▶ _Work instructions_: Transcribe the records below exactly, from their first line through the line containing "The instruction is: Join". Omit every line after it.

════════

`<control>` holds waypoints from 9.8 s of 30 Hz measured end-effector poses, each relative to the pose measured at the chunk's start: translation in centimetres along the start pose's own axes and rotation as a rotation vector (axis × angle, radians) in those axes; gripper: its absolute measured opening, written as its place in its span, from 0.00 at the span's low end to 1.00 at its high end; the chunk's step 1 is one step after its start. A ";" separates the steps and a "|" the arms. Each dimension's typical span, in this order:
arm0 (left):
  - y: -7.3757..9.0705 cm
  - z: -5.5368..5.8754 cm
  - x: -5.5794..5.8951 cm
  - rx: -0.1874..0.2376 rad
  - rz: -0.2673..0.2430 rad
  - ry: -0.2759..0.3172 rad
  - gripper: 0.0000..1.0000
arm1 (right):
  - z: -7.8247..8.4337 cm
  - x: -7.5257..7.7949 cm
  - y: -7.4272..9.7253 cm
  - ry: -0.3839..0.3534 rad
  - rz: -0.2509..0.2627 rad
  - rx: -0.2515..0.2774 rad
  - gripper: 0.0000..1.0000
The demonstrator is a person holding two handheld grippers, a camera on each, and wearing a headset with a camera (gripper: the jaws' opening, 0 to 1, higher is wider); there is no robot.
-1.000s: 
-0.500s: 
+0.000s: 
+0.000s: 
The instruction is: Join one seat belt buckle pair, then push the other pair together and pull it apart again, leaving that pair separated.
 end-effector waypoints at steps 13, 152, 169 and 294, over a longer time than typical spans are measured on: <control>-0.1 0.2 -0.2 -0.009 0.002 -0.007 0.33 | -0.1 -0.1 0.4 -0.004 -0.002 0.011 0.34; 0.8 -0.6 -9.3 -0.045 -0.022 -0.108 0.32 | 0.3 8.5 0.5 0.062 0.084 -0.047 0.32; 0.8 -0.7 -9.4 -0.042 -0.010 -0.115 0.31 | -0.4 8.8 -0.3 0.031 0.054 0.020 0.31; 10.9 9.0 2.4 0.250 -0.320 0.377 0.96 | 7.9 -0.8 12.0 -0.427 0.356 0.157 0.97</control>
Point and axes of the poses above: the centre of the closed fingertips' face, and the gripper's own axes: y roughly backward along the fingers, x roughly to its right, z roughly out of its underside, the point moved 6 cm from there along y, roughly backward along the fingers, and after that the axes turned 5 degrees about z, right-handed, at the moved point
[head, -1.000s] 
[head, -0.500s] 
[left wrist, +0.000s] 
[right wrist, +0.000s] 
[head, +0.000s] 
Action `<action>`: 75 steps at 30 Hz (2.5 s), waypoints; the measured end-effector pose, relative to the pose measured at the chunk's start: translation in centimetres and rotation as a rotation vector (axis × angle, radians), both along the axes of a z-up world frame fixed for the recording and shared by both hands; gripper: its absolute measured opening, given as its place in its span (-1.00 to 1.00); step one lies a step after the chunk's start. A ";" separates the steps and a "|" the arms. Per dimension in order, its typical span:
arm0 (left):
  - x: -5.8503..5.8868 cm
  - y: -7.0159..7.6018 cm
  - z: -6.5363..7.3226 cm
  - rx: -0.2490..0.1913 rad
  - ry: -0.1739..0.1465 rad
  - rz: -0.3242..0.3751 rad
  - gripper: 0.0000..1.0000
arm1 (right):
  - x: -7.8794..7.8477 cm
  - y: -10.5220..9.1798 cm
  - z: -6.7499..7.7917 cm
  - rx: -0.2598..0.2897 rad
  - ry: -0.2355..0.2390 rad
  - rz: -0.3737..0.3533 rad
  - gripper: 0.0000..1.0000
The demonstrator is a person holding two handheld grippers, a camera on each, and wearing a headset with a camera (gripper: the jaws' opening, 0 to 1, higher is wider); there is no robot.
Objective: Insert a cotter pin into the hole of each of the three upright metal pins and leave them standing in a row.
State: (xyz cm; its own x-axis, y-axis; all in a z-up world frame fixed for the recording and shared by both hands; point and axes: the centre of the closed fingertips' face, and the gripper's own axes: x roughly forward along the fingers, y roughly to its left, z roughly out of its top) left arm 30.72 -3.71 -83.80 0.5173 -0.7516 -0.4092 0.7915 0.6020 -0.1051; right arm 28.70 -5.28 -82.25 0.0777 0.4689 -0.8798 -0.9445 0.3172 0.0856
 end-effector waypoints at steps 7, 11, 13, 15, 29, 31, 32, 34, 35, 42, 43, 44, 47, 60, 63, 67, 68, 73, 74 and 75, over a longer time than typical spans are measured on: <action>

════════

▶ _The answer_:
`<control>` holds waypoints from 9.8 s of 30 Hz measured end-effector poses, each relative to the pose measured at the chunk's start: translation in centimetres along the start pose's own axes and rotation as a rotation vector (axis × angle, radians) in those axes; gripper: its absolute measured opening, written as its place in its span, from 0.00 at the span's low end to 1.00 at its high end; the chunk's step 1 is one step after its start. A ";" separates the steps and a "|" the arms. Each dimension's typical span, in this order:
arm0 (left):
  - y: -7.3757..9.0705 cm
  - z: -5.5368..5.8754 cm
  - x: -5.5794..5.8951 cm
  - rx: -0.1874..0.2376 rad
  - rz: -0.2673..0.2430 rad
  - ry: -0.2759..0.3172 rad
  - gripper: 0.0000..1.0000
arm1 (right):
  - z: -7.8247..8.4337 cm
  - x: -7.5257..7.7949 cm
  - y: -7.4272..9.7253 cm
  - ry: -0.3839..0.3534 rad
  - rz: -0.2509..0.2627 rad
  - rx: -0.2515..0.2774 rad
  - gripper: 0.0000..1.0000
The demonstrator is a person holding two handheld grippers, a camera on each, and wearing a headset with a camera (gripper: the jaws' opening, 0 to 1, higher is wider); there is no robot.
-1.000s: 
-0.500s: 
+0.000s: 
+0.000s: 
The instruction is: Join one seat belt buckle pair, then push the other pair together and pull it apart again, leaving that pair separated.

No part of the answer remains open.